Give an exact copy of the data that follows, but none of its pictures.

SOURCE DATA
--------

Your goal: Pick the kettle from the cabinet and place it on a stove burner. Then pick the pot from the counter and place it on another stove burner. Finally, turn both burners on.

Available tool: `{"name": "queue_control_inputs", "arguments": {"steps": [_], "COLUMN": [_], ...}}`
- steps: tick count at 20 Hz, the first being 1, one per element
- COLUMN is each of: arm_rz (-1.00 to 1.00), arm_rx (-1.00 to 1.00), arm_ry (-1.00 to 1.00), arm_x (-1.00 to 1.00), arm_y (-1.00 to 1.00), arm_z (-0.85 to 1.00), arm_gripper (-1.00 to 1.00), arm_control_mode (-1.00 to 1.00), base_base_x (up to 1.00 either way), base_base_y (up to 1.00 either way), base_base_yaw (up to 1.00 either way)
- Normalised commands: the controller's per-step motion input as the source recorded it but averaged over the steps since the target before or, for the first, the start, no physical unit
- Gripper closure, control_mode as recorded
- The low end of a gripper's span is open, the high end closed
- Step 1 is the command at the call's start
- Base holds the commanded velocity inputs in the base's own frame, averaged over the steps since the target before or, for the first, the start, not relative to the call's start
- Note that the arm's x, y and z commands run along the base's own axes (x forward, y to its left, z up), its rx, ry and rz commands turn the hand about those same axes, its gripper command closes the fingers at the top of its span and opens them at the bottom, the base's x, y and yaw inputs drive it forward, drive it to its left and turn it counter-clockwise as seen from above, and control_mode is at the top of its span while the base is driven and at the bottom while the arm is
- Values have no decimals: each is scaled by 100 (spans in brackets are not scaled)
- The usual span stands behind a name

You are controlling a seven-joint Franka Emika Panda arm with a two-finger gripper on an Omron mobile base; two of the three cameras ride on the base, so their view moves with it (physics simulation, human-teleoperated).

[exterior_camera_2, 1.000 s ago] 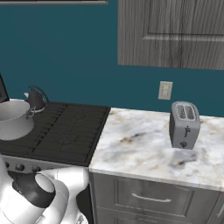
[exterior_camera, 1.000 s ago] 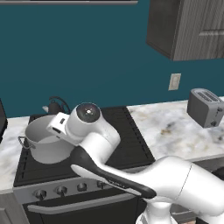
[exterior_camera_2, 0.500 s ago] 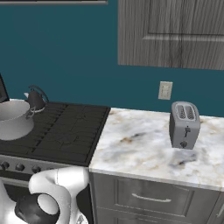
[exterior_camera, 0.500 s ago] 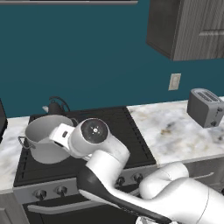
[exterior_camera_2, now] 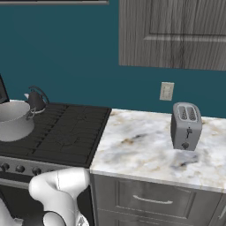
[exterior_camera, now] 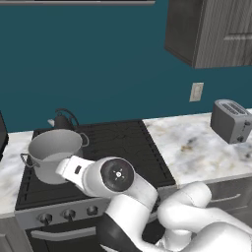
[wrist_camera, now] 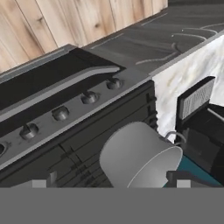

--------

PROBLEM SOLUTION
Your goal: Pick the kettle from the cabinet and place it on a stove burner. Then pick the pot from the counter and place it on another stove burner. Finally, turn both burners on.

Available tool: `{"name": "queue_control_inputs", "arguments": {"steps": [_], "COLUMN": [_], ...}}`
- steps: tick count at 20 Hz, the first being 1, one per element
- COLUMN is each of: arm_rz (-1.00 to 1.00), arm_rx (-1.00 to 1.00), arm_ry (-1.00 to 1.00), arm_x (-1.00 to 1.00), arm_y (-1.00 to 1.00), arm_z (-0.85 to 1.00), arm_gripper (-1.00 to 1.00), arm_control_mode (-1.00 to 1.00), base_base_x (up to 1.00 either way), base_base_y (up to 1.00 either way), base_base_yaw (up to 1.00 either way)
- Normalised commands: the controller's per-step motion input as the source recorded it but averaged over the steps since the target before or, for the first, the start, no physical unit
- Gripper closure, control_mode as recorded
- The low end of a gripper's span is open, the high end closed
- Step 1 is the command at the call's start
- Base holds the commanded velocity inputs in the base's own frame, averaged over the steps since the target before or, for the first, the start, not relative to the call's start
- Note that the arm's x, y and z commands run along the base's own axes (x forward, y to its left, z up), its rx, ry and rz commands turn the hand about those same axes, its gripper command closes the fingers at the top of its span and opens them at the bottom, the base's x, y and yaw inputs drive it forward, drive it to its left and turn it counter-clockwise as seen from above, and control_mode is at the top of its span while the base is driven and at the bottom while the arm is
- Values have no decimals: each is scaled by 100 (spans in brackets are not scaled)
- The usual span stands behind a name

You are controlling a seven-joint Franka Emika Panda arm with a two-finger gripper on an Omron mobile base; two of the three cameras ride on the base, so their view moves with it (physics simulation, human-teleoperated).

[exterior_camera_2, 1.000 s ago] 
[exterior_camera, 1.000 s ago] 
[exterior_camera_2, 0.500 s ago] 
[exterior_camera, 0.500 s ago] 
[exterior_camera_2, now] 
[exterior_camera, now] 
[wrist_camera, now] 

Nothing remains to be answered in this exercise.